What is needed:
Would you please repeat the data that follows, exactly as it reads?

#### Given material ####

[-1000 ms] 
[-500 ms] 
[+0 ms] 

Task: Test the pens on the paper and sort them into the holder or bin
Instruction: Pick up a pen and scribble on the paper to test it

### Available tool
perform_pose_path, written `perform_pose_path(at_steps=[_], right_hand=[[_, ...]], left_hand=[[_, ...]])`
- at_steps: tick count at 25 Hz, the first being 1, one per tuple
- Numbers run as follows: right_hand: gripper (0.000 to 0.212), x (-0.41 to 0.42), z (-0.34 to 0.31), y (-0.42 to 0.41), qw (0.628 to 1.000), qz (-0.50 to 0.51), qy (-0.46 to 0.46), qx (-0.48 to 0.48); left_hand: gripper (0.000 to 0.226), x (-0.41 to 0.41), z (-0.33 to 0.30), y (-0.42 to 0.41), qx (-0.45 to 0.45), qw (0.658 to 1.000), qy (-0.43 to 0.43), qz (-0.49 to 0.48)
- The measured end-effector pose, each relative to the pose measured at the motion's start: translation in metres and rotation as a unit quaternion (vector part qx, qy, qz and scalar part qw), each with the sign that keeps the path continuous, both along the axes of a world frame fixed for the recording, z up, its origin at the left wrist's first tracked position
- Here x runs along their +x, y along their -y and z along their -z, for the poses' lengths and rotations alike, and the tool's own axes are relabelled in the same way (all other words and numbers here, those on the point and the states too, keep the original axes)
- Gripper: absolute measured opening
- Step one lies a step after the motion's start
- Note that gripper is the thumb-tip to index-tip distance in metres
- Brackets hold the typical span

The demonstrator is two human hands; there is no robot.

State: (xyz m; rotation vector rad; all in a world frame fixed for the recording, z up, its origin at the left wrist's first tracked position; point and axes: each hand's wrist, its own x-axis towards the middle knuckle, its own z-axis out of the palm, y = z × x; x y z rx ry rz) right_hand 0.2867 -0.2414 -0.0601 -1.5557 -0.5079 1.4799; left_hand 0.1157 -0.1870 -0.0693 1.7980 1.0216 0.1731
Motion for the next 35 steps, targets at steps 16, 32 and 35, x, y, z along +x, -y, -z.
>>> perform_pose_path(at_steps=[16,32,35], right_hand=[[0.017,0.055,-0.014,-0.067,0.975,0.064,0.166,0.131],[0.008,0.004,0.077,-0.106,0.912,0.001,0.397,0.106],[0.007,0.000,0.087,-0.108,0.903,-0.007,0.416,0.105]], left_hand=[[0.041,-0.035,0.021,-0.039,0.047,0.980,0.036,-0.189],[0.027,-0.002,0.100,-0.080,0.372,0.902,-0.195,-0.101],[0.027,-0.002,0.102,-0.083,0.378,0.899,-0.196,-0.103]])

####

Worked solution:
[-1000 ms] 
[-500 ms] 
[+0 ms] 

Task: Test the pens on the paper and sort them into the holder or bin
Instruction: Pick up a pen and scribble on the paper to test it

### Available tool
perform_pose_path, written `perform_pose_path(at_steps=[_], right_hand=[[_, ...]], left_hand=[[_, ...]])`
- at_steps: tick count at 25 Hz, the first being 1, one per tuple
- Numbers run as follows: right_hand: gripper (0.000 to 0.212), x (-0.41 to 0.42), z (-0.34 to 0.31), y (-0.42 to 0.41), qw (0.628 to 1.000), qz (-0.50 to 0.51), qy (-0.46 to 0.46), qx (-0.48 to 0.48); left_hand: gripper (0.000 to 0.226), x (-0.41 to 0.41), z (-0.33 to 0.30), y (-0.42 to 0.41), qx (-0.45 to 0.45), qw (0.658 to 1.000), qy (-0.43 to 0.43), qz (-0.49 to 0.48)
- The measured end-effector pose, each relative to the pose measured at the motion's start: translation in metres and rotation as a unit quaternion (vector part qx, qy, qz and scalar part qw), each with the sign that keeps the path continuous, both along the axes of a world frame fixed for the recording, z up, its origin at the left wrist's first tracked position
- Here x runs along their +x, y along their -y and z along their -z, for the poses' lengths and rotations alike, and the tool's own axes are relabelled in the same way (all other words and numbers here, those on the point and the states too, keep the original axes)
- Gripper: absolute measured opening
- Step one lies a step after the motion's start
- Note that gripper is the thumb-tip to index-tip distance in metres
- Brackets hold the typical span

The demonstrator is two human hands; there is no robot.

State: (xyz m; rotation vector rad; all in a world frame fixed for the recording, z up, its origin at the left wrist's first tracked position; point and axes: each hand's wrist, its own x-axis towards the middle knuckle, its own z-axis out of the palm, y = z × x; x y z rx ry rz) right_hand 0.2867 -0.2414 -0.0601 -1.5557 -0.5079 1.4799; left_hand 0.1157 -0.1870 -0.0693 1.7980 1.0216 0.1731
Motion for the next 35 steps, targets at steps 16, 32 and 35, x, y, z along +x, -y, -z.
>>> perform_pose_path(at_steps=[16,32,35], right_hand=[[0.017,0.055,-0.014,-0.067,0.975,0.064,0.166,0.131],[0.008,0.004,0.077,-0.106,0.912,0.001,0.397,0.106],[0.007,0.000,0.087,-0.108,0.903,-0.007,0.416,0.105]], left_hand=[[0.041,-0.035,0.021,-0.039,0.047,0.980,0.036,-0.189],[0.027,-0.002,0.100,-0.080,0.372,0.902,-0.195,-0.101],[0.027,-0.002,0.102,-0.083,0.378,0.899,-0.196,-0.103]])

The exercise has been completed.